* [Exercise brief] Your task is to copy the records that follow exactly, minus any images.

* [Available data]
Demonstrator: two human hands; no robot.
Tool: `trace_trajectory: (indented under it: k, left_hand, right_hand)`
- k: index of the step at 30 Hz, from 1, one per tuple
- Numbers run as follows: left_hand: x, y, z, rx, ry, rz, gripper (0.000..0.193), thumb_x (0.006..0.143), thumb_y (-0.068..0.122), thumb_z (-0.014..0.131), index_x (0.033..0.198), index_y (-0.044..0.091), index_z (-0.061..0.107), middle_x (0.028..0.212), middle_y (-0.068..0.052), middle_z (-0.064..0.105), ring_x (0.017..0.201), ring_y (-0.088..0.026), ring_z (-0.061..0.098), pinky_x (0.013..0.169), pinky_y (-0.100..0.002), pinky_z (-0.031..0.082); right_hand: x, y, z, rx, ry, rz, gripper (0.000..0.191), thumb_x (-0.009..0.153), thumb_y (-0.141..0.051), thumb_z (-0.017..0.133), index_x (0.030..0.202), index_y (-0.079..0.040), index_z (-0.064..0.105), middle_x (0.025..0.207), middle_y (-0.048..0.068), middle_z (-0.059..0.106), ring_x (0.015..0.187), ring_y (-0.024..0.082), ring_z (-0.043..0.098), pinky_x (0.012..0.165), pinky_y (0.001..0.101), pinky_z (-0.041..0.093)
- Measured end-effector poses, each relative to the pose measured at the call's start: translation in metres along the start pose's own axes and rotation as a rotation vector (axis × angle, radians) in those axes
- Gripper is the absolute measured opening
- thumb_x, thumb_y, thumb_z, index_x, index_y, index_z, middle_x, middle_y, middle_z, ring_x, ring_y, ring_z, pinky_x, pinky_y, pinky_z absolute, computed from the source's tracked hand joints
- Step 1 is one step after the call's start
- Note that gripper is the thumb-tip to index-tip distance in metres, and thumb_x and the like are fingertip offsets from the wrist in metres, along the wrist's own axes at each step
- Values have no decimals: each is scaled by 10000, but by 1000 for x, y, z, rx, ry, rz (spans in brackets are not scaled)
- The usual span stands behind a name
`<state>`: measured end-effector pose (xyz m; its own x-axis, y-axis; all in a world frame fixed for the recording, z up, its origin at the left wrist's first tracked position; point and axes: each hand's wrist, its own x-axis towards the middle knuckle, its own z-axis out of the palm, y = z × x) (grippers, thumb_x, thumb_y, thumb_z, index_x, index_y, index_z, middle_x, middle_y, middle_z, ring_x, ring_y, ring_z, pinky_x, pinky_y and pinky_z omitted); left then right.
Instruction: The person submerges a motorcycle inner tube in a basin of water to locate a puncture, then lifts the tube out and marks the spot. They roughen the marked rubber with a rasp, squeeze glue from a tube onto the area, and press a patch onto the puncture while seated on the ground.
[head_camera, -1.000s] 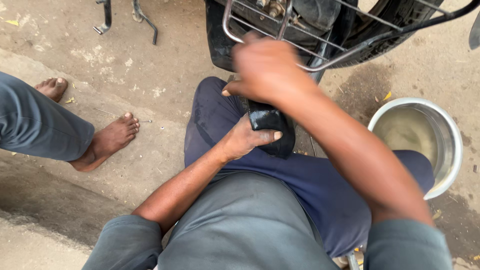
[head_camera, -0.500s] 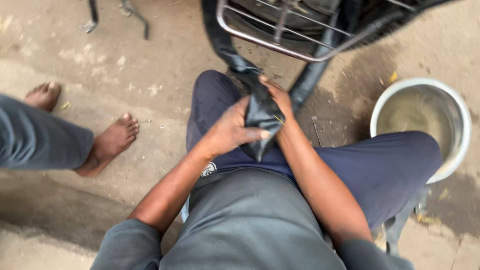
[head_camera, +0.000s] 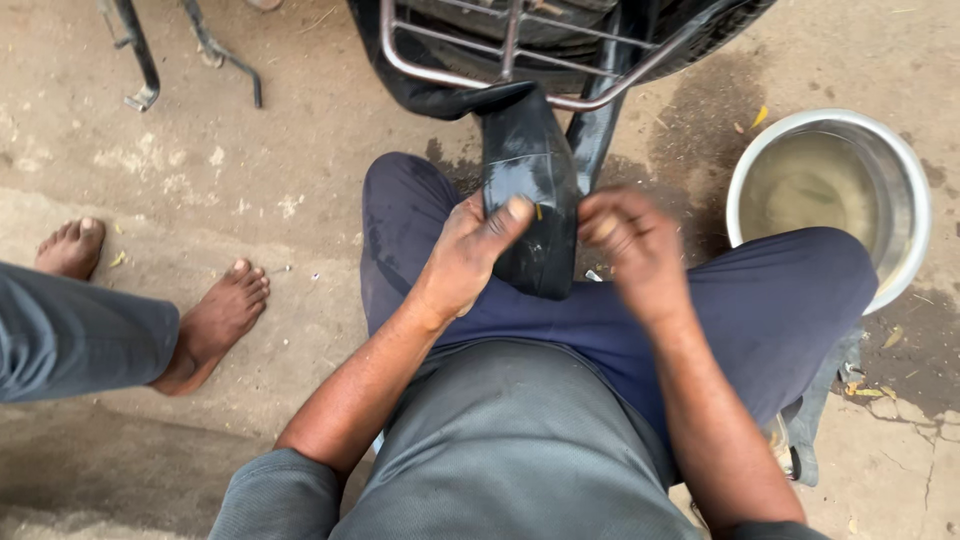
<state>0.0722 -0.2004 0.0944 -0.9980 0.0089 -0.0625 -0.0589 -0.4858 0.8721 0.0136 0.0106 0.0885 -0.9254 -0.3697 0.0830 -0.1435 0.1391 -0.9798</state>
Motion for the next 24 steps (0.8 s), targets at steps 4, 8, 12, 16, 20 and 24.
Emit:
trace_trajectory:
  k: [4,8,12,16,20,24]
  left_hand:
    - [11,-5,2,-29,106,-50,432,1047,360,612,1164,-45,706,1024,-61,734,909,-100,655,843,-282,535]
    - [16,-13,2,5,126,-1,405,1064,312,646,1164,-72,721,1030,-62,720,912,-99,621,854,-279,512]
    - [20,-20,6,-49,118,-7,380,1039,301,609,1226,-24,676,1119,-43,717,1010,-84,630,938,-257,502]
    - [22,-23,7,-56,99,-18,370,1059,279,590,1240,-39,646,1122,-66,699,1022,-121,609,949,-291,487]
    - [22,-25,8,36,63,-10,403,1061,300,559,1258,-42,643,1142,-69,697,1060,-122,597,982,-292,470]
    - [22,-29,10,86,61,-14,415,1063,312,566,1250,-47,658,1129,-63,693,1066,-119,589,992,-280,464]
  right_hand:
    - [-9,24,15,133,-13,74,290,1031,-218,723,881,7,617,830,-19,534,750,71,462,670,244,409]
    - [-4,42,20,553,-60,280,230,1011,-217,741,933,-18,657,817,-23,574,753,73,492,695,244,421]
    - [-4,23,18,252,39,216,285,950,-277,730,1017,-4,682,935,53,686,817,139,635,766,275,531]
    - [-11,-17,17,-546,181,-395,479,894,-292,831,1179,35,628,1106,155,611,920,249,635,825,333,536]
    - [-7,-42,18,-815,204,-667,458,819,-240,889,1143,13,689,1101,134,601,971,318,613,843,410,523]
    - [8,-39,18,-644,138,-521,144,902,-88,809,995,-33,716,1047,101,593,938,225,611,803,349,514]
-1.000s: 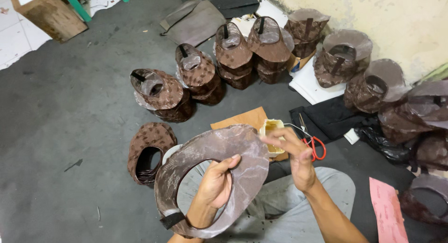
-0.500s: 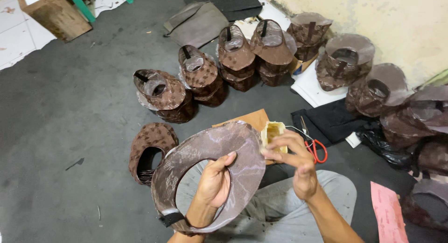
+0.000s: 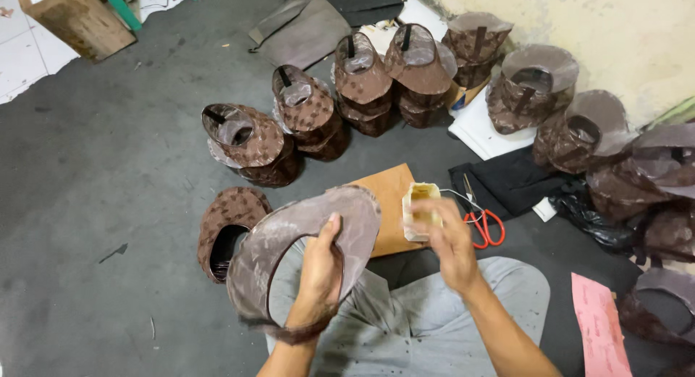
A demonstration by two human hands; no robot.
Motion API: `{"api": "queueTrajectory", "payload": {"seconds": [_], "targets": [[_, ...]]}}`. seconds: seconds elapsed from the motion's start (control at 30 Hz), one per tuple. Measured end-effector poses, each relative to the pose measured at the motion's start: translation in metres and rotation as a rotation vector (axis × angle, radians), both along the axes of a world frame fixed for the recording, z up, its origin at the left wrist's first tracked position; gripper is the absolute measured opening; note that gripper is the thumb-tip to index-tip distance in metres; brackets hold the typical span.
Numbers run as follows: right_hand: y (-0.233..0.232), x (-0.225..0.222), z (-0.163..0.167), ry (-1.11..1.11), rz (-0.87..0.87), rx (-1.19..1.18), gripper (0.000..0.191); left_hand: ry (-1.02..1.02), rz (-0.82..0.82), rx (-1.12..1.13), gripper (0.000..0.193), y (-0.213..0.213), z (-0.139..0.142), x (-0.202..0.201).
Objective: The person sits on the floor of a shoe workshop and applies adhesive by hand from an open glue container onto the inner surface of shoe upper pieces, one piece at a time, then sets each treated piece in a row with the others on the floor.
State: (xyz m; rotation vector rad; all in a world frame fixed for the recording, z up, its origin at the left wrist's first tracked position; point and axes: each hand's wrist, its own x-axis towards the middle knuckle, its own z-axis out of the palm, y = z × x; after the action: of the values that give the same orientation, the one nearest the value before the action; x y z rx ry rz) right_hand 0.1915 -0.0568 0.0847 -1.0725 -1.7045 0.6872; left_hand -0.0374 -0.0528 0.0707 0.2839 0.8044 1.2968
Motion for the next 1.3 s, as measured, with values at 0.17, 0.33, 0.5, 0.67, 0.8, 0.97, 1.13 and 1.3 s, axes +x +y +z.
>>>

* [Solved exercise]
Demonstrator: two human hands; no robot.
Tool: `trace_trajectory: (indented under it: k, left_hand, right_hand)`
- k: index of the step at 30 Hz, from 1, one per tuple
- Numbers run as follows: left_hand: x, y, z, rx, ry, rz, gripper (0.000..0.193), thumb_x (0.006..0.143), thumb_y (-0.068..0.122), thumb_z (-0.014..0.131), index_x (0.033..0.198), index_y (-0.044..0.091), index_z (-0.061..0.107), middle_x (0.028..0.212), middle_y (-0.068..0.052), middle_z (-0.064..0.105), ring_x (0.017..0.201), ring_y (-0.088..0.026), ring_z (-0.061..0.098), pinky_x (0.013..0.169), pinky_y (-0.100..0.002), pinky_z (-0.031..0.082); right_hand: x, y, z, rx, ry, rz, gripper (0.000..0.191), thumb_x (-0.009..0.153), thumb_y (-0.141..0.051), thumb_z (-0.017..0.133), index_x (0.030..0.202), index_y (-0.079..0.040), index_z (-0.064..0.105), middle_x (0.025..0.207), middle_y (-0.048..0.068), middle_z (-0.059..0.106), ring_x (0.015..0.187), ring_y (-0.024..0.082), ring_z (-0.043..0.098), pinky_x (0.012..0.165), pinky_y (0.001..0.101), pinky_z (-0.041..0.093)
- Measured end-effector poses, each relative to the pose measured at the call's start: translation in metres along the start pose's own axes and rotation as a rotation vector (axis × angle, radians) in those axes
- Gripper is the absolute measured opening
- thumb_x, thumb_y, thumb_z, index_x, index_y, index_z, middle_x, middle_y, middle_z, ring_x, ring_y, ring_z, pinky_x, pinky_y, pinky_z absolute, computed from the source's tracked hand joints
- Step 1 is one step after the call's start
- Note that gripper is the thumb-tip to index-tip distance in metres, and thumb_x and the like are fingertip offsets from the wrist in metres, along the wrist's own axes at each step
- Values have no decimals: each is scaled by 10000, but by 1000 for x, y, z, rx, ry, rz (spans in brackets are not scaled)
- The usual span stands behind a name
`<state>`: measured end-effector pose (xyz m; its own x-axis, y-axis; all in a world frame fixed for the recording, z up, its origin at the left wrist's first tracked position; point and axes: each hand's wrist, its own x-axis towards the middle knuckle, its own z-axis out of the palm, y = z × x) (grippers, thumb_x, thumb_y, thumb_z, index_x, index_y, index_z, middle_x, middle_y, middle_z, ring_x, ring_y, ring_z, pinky_x, pinky_y and pinky_z omitted); left then right.
Instruction: The person submerges a motorcycle inner tube in a basin of water to locate a puncture, then lifts the tube out and marks the spot. They roughen the marked rubber with a rasp, squeeze glue from a tube onto the area, and press a patch onto the puncture while seated on the ground.
[head_camera, -1.000s] 
[head_camera, -0.500s] 
[head_camera, +0.000s] 
<state>0.0722 -0.2004 0.0944 -0.9980 0.0089 -0.0625 -0.0589 -0.4858 0.8721 0.0136 0.0106 0.0885 -0.9254 -0.3697 0.0830 -0.1435 0.1391 -0.9798</state>
Motion for the next 24 steps (0.8 s), targets at steps 4, 8, 12, 16, 20 and 24.
Emit:
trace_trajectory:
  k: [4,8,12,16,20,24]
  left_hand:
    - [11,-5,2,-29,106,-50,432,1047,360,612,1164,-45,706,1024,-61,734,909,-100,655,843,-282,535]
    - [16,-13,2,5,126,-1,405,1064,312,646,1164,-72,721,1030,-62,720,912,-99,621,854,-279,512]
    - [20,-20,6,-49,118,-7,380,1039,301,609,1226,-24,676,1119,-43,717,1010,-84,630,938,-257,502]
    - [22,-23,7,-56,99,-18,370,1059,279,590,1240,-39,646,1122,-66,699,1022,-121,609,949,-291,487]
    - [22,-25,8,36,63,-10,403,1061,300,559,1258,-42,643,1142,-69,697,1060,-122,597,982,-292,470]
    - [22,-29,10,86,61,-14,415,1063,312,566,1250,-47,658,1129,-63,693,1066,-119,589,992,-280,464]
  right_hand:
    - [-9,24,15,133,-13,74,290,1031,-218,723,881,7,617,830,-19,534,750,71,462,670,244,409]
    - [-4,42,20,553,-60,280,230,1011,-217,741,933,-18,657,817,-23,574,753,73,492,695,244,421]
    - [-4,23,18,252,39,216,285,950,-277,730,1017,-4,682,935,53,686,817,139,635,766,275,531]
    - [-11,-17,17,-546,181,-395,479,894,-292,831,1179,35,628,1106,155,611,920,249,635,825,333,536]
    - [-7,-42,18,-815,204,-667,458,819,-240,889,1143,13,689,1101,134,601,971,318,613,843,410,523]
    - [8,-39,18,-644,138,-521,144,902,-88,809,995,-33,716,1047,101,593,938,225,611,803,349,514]
-1.000s: 
-0.500s: 
+0.000s: 
A demonstration by two human hands; no robot.
Motion API: `{"api": "queueTrajectory", "payload": {"seconds": [_], "targets": [[_, ...]]}}`. seconds: seconds elapsed from the motion's start (control at 30 Hz), one per tuple. Measured end-effector poses, each relative to the pose measured at the motion's start: translation in metres and rotation as a rotation vector (axis × angle, radians), both along the axes of a world frame fixed for the recording, z up, its origin at the left wrist's first tracked position; gripper is the absolute measured opening; note that gripper is the thumb-tip to index-tip distance in metres; brackets hold the typical span.
Numbers run as follows: right_hand: y (-0.233..0.232), x (-0.225..0.222), z (-0.163..0.167), ry (-1.11..1.11), rz (-0.87..0.87), rx (-1.19..1.18), gripper (0.000..0.191); left_hand: ry (-1.02..1.02), rz (-0.82..0.82), rx (-1.12..1.13), gripper (0.000..0.193), y (-0.213..0.213), z (-0.139..0.142), x (-0.202..0.201).
Objective: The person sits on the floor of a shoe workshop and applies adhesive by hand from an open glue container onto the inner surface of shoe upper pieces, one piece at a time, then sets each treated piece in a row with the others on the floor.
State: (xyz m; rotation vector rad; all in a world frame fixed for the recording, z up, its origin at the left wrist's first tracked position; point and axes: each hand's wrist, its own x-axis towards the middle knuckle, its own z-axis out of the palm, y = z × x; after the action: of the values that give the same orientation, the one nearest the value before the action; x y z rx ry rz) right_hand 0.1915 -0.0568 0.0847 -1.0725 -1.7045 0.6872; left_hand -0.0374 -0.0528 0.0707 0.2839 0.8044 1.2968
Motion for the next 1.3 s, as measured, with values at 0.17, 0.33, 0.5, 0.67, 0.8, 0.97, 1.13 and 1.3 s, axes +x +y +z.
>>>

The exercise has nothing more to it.